Reputation: 11
I have telemetry data with a large number of detections for each individual (ID) at several stations. I want to calculate the total distance travelled by each ID in my study.
Each station is associated with its coordinates (Longitude and Latitude), which I convert to UTM data.
I have created a data that looks like mine, with the same data type (data_detections).
library(lubridate) # ymd_hms()
library(sp)
#generate a random data
generate_random_datetime <- function(start_date, end_date, n) {
seq(start_date, end_date, by = "min")[sample(1:(as.integer(difftime(end_date, start_date, units = "mins")) + 1), n)]
}
set.seed(123)
n <- 100
data_detections <- data.frame(
Date.and.Time..UTC. = generate_random_datetime(ymd_hms("2024-01-01 00:00:00"), ymd_hms("2024-01-20 23:59:59"), n),
Receiver = sample(1:10, n, replace = TRUE),
Latitude = runif(n, 52.0, 53.0),
Longitude = runif(n, 3.0, 4.0) ,
ID = as.character(sample(1:10, n, replace = TRUE))
)
I calculated my total distances like that, but the values are not correct when i compare it with my "real" values
#convert to UTM
coord <- SpatialPoints(data_detections[, c("Longitude", "Latitude")],
proj4string = CRS("+proj=longlat +datum=WGS84"))
coord.t <- spTransform(coord, CRS("+proj=utm +datum=WGS84 +zone=43"))
data_detections[, c("Longitude_UTM", "Latitude_UTM")] <- coordinates(coord.t)
head(data_detections)
#caclulate the total distance
total_distance <- function(data) {
coords <- as.matrix(data[, c("Longitude_UTM", "Latitude_UTM")])

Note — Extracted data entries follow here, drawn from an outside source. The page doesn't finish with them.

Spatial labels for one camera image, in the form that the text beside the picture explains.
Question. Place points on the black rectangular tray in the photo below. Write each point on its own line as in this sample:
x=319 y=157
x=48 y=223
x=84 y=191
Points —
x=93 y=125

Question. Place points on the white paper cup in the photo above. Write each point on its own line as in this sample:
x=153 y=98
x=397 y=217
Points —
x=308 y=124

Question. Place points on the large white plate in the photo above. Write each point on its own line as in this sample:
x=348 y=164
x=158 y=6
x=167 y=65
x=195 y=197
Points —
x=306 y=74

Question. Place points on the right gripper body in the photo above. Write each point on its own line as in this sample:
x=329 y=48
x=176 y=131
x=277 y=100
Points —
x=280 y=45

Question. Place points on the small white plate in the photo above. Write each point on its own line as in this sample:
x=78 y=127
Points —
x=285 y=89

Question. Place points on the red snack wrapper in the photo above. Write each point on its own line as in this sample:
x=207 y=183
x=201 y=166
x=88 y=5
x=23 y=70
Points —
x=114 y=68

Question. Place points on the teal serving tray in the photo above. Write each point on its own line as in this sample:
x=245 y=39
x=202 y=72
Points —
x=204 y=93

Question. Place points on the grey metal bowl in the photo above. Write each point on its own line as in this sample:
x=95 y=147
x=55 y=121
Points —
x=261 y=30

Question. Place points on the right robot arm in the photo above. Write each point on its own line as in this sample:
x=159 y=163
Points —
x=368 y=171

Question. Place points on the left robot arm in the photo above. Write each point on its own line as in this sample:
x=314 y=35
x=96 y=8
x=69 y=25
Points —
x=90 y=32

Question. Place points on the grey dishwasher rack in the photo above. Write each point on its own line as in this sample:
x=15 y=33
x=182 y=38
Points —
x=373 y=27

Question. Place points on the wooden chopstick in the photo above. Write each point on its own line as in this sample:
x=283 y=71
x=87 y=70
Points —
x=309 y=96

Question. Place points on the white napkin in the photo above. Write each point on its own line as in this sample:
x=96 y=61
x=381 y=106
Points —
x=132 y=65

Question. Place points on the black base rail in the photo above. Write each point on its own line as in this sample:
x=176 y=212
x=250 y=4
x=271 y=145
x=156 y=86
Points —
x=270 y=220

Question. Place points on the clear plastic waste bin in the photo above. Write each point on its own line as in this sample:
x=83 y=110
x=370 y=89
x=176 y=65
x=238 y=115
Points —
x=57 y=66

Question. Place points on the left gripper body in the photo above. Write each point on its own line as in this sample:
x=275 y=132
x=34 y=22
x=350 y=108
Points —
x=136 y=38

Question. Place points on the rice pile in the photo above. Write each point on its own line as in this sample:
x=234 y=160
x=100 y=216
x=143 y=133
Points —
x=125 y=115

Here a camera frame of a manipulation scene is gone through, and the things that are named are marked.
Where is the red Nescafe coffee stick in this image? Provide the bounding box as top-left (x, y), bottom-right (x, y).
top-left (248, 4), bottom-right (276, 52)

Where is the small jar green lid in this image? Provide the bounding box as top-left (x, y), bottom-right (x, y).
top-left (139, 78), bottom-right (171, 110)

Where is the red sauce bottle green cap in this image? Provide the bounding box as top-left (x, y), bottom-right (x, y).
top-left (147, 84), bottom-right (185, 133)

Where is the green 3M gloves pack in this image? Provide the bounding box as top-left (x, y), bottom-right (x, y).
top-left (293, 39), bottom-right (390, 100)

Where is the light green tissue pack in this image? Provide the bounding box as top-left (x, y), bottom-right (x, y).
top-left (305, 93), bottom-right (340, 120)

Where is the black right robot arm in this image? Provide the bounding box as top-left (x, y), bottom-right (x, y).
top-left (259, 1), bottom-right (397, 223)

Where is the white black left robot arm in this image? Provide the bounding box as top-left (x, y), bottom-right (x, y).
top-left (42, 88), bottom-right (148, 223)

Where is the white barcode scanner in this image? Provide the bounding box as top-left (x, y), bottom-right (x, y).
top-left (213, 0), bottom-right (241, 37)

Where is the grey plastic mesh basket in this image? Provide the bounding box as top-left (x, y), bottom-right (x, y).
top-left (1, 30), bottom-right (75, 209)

distances <- sqrt(rowSums((coords[-1, ] - coords[-nrow(coords), ])^2))
distance <- sum(distances, na.rm = TRUE)
return(data.frame(distance = distance))
}
total_distances <- data_detections %>%
group_by(ID) %>%
group_modify(~ total_distance(.x))
print(total_distances)
Upvotes: 0
Views: 101
Reputation: 17554
If you just need to add up distances between grouped and ordered(*) geographic coordinates, one option is to use geosphere::distGeo()
, if you pass it a single 2 column data.frame or matrix, it returns a vector of sequential distances between points on an ellipsoid (default is WGS84), in meters.
* - in your example data you have created a random timestamp sequence, without sorting it first, it would simulate a random point order in your telemetry data, i.e. random distances with random sums.
library(dplyr)
library(lubridate)
library(geosphere)
dist_geosphere <-
data_detections |>
group_by(ID) |>
arrange(Date.and.Time..UTC., .by_group = TRUE) |>
mutate(dist_geo = distGeo(pick(c("Longitude", "Latitude")))) |>
summarise(dist_sum_m = sum(dist_geo, na.rm = TRUE))
dist_geosphere
#> # A tibble: 10 × 2
#> ID dist_sum_m
#> <chr> <dbl>
#> 1 1 361722.
#> 2 10 556821.
#> 3 2 347572.
#> 4 3 293461.
#> 5 4 470681.
#> 6 5 303046.
#> 7 6 333351.
#> 8 7 556807.
#> 9 8 716994.
#> 10 9 408434.
Example data:
#generate a random data
generate_random_datetime <- function(start_date, end_date, n) {
seq(start_date, end_date, by = "min")[sample(1:(as.integer(difftime(end_date, start_date, units = "mins")) + 1), n)]
}
set.seed(123)
n <- 100
data_detections <- data.frame(
Date.and.Time..UTC. = generate_random_datetime(ymd_hms("2024-01-01 00:00:00"), ymd_hms("2024-01-20 23:59:59"), n),
Receiver = sample(1:10, n, replace = TRUE),
Latitude = runif(n, 52.0, 53.0),
Longitude = runif(n, 3.0, 4.0) ,
ID = as.character(sample(1:10, n, replace = TRUE))
)
Upvotes: 0